Better testing fuels US meat pathogen reports

By Rod Addy

- Last updated on GMT

Rapid testing should be followed up with lab tests, said the CDC
Rapid testing should be followed up with lab tests, said the CDC

Related tags Foodborne illness Bacteria Beef Lamb Pork Poultry

Reported US infections linked to pathogens Yersinia and Shiga toxin-producing E.coli, commonly contaminating meat products, grew in number in 2016, but experts blamed better testing, not more people becoming sick. 

In its report on bacterial foodborne illnesses, published on 21 April, the US Centers for Disease Control (CDC) stated: “Reported Yersinia, Cryptosporidium, and Shiga toxin-producing E.coli infections increased. These increases are likely due to newly available rapid tests that make infections easier to diagnose, rather than to a true increase in illness.”

Elsewhere, there was good news concerning Salmonella typhimurium infections, often linked to beef and poultry, which decreased by 18% in 2016 compared with the average for 2013-2015.

The CDC claimed the continuing decreases in Salmonella typhimurium might be due to regulatory action to reduce Salmonella contamination in poultry and vaccination of chicken flocks by producers.

For the first time, the 2016 report also included foodborne bacterial infections diagnosed only by rapid diagnostic tests in FoodNet sites. Previously, the report counted foodborne bacterial infections confirmed only by traditional culture-based methods in the total numbers.

Note of caution

However, the CDC sounded a note of caution: the faster tests could have immediate benefits for treatment, but miss important information. They do not collect information needed to determine if an infection is antibiotic-resistant or if it is linked to an outbreak.

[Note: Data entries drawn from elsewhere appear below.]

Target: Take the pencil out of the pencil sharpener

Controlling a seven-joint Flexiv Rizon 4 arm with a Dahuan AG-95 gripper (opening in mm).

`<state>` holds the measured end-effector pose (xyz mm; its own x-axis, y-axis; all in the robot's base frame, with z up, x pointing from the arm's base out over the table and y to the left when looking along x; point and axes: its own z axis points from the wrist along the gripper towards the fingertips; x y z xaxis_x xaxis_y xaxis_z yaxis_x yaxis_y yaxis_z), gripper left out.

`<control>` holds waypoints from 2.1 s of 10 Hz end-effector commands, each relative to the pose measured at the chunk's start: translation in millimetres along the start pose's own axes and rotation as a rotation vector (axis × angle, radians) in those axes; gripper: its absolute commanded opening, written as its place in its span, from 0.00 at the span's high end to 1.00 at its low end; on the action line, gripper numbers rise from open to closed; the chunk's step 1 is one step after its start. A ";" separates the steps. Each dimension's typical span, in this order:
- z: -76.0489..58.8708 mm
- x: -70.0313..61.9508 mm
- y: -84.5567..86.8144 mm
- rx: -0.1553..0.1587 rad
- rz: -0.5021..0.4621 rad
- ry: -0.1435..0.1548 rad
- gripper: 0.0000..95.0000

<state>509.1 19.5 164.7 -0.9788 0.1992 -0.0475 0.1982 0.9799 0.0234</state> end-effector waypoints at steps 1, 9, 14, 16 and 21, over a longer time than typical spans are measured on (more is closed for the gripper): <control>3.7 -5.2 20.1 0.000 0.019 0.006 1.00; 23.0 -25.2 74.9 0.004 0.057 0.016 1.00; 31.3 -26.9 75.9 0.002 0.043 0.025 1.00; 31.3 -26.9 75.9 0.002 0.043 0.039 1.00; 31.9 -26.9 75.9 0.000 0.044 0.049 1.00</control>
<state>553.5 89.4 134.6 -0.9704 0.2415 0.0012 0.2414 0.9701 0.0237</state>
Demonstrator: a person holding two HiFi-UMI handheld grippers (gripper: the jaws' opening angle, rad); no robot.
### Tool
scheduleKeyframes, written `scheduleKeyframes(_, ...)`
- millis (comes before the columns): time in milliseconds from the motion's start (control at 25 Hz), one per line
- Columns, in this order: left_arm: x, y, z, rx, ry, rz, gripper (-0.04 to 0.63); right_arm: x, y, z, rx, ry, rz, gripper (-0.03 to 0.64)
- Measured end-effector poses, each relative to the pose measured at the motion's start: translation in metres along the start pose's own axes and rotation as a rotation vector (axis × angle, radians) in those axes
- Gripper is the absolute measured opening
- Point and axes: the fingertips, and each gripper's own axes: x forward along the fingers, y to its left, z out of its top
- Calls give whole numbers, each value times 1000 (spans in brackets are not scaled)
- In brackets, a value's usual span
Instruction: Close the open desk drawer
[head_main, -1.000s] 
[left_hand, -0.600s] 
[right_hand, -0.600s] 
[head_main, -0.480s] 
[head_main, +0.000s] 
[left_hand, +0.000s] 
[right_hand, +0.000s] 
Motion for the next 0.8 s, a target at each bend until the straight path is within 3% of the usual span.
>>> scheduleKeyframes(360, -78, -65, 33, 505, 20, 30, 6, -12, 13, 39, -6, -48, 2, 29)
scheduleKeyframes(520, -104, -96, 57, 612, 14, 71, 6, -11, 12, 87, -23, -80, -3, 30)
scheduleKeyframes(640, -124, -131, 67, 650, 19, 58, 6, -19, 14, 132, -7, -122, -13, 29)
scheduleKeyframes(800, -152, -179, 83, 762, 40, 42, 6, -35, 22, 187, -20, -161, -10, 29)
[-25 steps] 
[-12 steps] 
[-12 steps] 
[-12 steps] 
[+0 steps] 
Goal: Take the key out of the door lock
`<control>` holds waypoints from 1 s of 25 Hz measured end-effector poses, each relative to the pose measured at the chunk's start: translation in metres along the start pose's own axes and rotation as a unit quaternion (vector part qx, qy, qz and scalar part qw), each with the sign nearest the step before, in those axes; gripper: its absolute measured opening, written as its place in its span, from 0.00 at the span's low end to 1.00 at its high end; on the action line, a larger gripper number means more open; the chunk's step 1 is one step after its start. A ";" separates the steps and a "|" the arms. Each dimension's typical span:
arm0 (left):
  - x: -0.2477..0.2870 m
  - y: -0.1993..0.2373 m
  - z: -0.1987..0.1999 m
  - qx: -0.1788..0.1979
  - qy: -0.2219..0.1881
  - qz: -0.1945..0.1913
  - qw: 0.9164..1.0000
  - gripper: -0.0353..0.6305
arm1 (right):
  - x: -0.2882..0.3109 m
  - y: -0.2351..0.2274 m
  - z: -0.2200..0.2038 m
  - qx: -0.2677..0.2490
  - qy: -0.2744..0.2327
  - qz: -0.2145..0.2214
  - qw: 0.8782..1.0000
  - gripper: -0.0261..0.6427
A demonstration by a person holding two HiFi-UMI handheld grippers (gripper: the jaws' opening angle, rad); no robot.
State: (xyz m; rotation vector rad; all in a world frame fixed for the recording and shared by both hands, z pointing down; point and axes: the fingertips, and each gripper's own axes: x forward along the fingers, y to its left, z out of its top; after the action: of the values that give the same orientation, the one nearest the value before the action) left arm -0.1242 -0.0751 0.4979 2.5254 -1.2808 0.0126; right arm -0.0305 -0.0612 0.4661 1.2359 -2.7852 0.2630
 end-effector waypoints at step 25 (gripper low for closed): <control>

Positive results on rapid tests can be followed-up by culture-based tests to get detailed data, but often are not, according to the report.

“We need foodborne-illness trend data to monitor progress toward making our food supply safer,”​ said Robert Tauxe, director of CDC’s Division of Foodborne, Waterborne, and Environmental Diseases. “It’s important that laboratories continue to do follow-up cultures on CIDT​ [culture-independent diagnostic test]-positive patients so public health officials can get the information needed to protect people from foodborne illness.”

The FoodNet system – a collaboration between the CDC, 10 state health departments, the Food Safety & Inspection Service (FSIS) and the Food and Drug Administration (FDA) – is developing tools to track progress accurately in reducing incidences of foodborne illness. It hopes these tools will determine how far increasing disease reports are fuelled by better testing and how far they are down to increasing instances of the diseases themselves.

Campylobacter, Salmonella

Campylobacter and Salmonella caused the most reported bacterial foodborne illnesses in 2016, according to preliminary data published today in CDC’s Morbidity and Mortality Weekly Report. CDC’s Foodborne Diseases Active Surveillance Network (FoodNet) report provides the most up-to-date information about foodborne illnesses in the US.

FoodNet collects data on 15% of the US population. FoodNet sites alone reported 24,029 foodborne infections, 5,512 hospitalisations, and 98 deaths in 2016.

The numbers of reported illnesses by germ were:

• Campylobacter (8,547)
• Salmonella (8,172)
• Shigella (2,913)
• Shiga toxin-producing E.coli (1,845)
• Cryptosporidium (1,816)
• Yersinia (302)
• Vibrio (252)
• Listeria (127)
• Cyclospora (55).

Commenting on the latest CDC report, the FDA welcomed improvements in detecting, and responding to, foodborne illness. However, it stressed the main priority remained the prevention of infection.


Final rules being implemented under the FDA Food Safety Modernization Act focus on prevention. The FDA said it would continue to work closely with government agencies, tribal and territorial partners to support industry compliance with the new requirements.

In 2016, prevention measures included FSIS finalising new performance standards for reducing harmful bacteria in chicken parts and ground poultry. FSIS expects these actions could prevent as many as 50,000 illnesses each year caused by Salmonella and Campylobacter in chicken and turkey products.

“Our new performance standard for chicken parts is a perfect example of the type of proactive, prevention-based food policies that we’re focused on at FSIS – policies that are based on science, that are supported by strong data, and that will truly improve public health,”​ said Al Almanza, FSIS administrator.